[YOUR OBJECTIVE] Each line of the data below from the one holding "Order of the" to the one holding "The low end", inclusive, is to be reproduced exactly; no other line belongs in the answer.

[MATERIAL PROVIDED]
● ● ● ●

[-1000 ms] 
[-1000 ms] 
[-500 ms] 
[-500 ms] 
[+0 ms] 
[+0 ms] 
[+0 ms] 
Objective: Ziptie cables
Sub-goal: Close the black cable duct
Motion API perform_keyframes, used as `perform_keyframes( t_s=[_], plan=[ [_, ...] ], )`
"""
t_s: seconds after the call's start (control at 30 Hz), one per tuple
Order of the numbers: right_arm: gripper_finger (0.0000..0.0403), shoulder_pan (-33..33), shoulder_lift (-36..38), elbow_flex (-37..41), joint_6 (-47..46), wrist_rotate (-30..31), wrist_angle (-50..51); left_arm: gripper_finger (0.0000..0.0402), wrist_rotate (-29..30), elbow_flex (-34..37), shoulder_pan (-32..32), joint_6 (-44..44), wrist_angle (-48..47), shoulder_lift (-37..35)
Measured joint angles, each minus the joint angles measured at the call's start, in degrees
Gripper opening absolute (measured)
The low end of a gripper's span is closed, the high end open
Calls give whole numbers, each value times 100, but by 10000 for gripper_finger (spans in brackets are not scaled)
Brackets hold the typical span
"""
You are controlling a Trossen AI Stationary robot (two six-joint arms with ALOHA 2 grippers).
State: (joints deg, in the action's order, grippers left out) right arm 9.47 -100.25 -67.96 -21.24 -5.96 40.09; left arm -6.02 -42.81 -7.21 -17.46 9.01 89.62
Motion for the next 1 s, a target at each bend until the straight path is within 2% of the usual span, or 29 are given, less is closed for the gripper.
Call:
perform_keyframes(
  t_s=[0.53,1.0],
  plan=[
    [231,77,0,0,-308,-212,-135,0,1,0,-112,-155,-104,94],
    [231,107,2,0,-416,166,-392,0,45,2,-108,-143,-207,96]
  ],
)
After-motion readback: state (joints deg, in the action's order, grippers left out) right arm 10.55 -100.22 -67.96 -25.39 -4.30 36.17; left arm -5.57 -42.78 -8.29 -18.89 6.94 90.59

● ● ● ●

[OUTPUT FOR THIS EXERCISE]
Order of the numbers: right_arm: gripper_finger (0.0000..0.0403), shoulder_pan (-33..33), shoulder_lift (-36..38), elbow_flex (-37..41), joint_6 (-47..46), wrist_rotate (-30..31), wrist_angle (-50..51); left_arm: gripper_finger (0.0000..0.0402), wrist_rotate (-29..30), elbow_flex (-34..37), shoulder_pan (-32..32), joint_6 (-44..44), wrist_angle (-48..47), shoulder_lift (-37..35)
Measured joint angles, each minus the joint angles measured at the call's start, in degrees
Gripper opening absolute (measured)
The low end of a gripper's span is closed, the high end open

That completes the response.